After the airstrike at the Campbell farm, they knew it was only a matter of time until the Iranians came looking for them, so they’d abandoned the farm, going farther off the main routes. Sidney had gone on the offensive with the help of Vern Campbell and his granddaughters. Just yesterday, they’d ambushed a small patrol and killed four of the Iranian bastards. It was exhilarating to finally be doing some good.
“Yeah, I got it,” Sidney replied, motioning toward the deer she’d taken. She lifted the small field binoculars to her eyes and examined the kill. She’d hit it just be
hind the eye. A tiny hole opened into a large wound on the opposite side of the creature’s head. Movement at the edge of the cornfield caught her eye. “Ahh, dammit.”
“Infected?”
She dropped binoculars into the snow and brought the rifle back to her shoulder. “Yeah. They’re going after our kill.” She felt him shifting beside her and she pulled her cheek from the rifle stock. “No. You’re not getting in on this. I need you watching my back.”

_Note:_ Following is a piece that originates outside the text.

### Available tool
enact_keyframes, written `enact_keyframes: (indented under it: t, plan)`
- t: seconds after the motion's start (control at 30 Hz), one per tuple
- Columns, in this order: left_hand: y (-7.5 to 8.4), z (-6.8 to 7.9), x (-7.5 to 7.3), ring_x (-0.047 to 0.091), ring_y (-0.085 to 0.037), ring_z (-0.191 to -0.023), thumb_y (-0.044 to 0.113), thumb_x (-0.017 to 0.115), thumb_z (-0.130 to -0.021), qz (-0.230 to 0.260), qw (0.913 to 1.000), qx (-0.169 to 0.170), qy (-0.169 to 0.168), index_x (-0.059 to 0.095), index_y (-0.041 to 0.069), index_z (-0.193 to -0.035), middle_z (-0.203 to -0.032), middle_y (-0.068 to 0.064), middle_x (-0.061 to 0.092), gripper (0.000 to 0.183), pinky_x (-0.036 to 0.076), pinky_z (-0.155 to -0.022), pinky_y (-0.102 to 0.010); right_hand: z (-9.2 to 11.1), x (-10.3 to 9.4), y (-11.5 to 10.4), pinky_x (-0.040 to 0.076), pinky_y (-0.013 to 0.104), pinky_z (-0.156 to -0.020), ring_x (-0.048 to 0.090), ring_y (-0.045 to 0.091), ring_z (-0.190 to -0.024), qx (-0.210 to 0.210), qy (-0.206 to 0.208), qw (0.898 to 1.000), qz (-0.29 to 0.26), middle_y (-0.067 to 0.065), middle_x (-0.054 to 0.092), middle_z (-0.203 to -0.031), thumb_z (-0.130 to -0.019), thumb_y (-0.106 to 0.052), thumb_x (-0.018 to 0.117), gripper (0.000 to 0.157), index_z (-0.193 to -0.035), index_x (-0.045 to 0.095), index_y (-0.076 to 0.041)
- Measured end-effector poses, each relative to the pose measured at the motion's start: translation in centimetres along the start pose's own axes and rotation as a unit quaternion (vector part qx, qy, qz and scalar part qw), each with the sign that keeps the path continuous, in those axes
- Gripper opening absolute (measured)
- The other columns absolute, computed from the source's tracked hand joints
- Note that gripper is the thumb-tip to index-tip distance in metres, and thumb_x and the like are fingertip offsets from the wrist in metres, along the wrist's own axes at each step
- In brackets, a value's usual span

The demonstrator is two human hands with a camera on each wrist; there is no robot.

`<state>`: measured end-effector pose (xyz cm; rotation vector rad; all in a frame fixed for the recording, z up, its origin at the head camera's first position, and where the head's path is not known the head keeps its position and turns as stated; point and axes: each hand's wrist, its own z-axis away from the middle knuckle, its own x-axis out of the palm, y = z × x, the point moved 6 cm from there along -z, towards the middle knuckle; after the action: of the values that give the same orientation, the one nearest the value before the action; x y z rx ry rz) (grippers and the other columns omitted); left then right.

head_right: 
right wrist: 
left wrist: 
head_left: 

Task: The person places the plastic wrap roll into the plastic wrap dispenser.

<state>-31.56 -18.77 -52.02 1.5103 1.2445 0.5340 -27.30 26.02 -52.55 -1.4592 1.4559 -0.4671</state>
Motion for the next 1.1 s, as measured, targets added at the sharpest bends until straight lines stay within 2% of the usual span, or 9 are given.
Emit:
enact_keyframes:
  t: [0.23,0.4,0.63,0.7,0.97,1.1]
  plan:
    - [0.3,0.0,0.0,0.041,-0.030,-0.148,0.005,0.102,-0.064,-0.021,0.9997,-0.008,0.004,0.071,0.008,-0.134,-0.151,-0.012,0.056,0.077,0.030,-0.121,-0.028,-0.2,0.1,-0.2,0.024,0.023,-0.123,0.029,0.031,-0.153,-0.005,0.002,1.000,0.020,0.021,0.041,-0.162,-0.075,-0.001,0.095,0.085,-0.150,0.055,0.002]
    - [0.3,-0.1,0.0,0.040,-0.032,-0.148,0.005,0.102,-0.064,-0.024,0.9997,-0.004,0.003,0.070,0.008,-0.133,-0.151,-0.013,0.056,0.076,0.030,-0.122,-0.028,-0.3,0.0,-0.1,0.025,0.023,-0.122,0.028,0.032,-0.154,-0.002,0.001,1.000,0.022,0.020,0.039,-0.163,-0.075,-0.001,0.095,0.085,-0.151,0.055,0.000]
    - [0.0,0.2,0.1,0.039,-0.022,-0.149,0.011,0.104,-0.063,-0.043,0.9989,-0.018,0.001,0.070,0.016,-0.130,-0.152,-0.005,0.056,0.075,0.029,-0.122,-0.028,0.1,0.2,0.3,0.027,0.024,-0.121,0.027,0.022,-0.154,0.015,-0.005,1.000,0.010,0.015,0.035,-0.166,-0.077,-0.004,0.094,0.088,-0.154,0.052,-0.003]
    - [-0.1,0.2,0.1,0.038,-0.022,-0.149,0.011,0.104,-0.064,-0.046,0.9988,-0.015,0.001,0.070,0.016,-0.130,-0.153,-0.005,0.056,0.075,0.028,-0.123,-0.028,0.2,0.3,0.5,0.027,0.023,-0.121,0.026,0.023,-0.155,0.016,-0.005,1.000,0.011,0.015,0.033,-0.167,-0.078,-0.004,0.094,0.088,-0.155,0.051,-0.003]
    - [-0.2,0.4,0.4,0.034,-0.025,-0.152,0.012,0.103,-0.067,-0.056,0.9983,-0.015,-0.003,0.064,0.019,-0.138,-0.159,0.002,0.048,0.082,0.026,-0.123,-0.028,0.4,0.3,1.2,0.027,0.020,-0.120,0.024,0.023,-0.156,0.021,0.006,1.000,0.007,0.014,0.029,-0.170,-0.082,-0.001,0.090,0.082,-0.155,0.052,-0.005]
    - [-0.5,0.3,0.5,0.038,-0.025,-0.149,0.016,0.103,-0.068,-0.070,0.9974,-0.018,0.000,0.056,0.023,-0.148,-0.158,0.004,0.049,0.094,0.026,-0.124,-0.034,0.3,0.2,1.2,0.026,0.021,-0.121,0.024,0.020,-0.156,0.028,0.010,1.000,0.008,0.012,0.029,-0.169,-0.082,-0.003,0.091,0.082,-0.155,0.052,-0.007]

The boy grumbled, but stayed facing the opposite direction with his own weapon—a large-caliber machine gun that they’d taken from some dead Iranians a few days ago. He was her rear security, a tactic that Vern had insisted upon for two-man hunting teams. If they didn’t maintain a 360-degree security, the infected, or worse, the Iranians, could attack them. The machine gun gave them added firepower in case they couldn’t simply melt away into the fields surrounding them.
“How many of them?” Mark asked.
She squeezed the trigger, aiming for center mass on the malnourished infected that was running toward fresh meat instead of attempting a headshot. It stumbled and went down. She kept the scope’s red dot hovering just above it so she could fire once more if it got up.
It didn’t.
“Just the one right now,” she whispered. “We’ll give it a few min—ah, damn.”
“What?”
“They got it. Too many of them out here.”
She lowered the rifle and grabbed the binoculars. There must have been at least ten or fifteen of the beasts emerge from the corn, enticed by the scent of fresh blood. She’d taken the shot when the deer was only a few feet from the edge of the corn, so there wasn’t a lot of time to react to the advancing group. They would get the meat and Sidney’s group wouldn’t.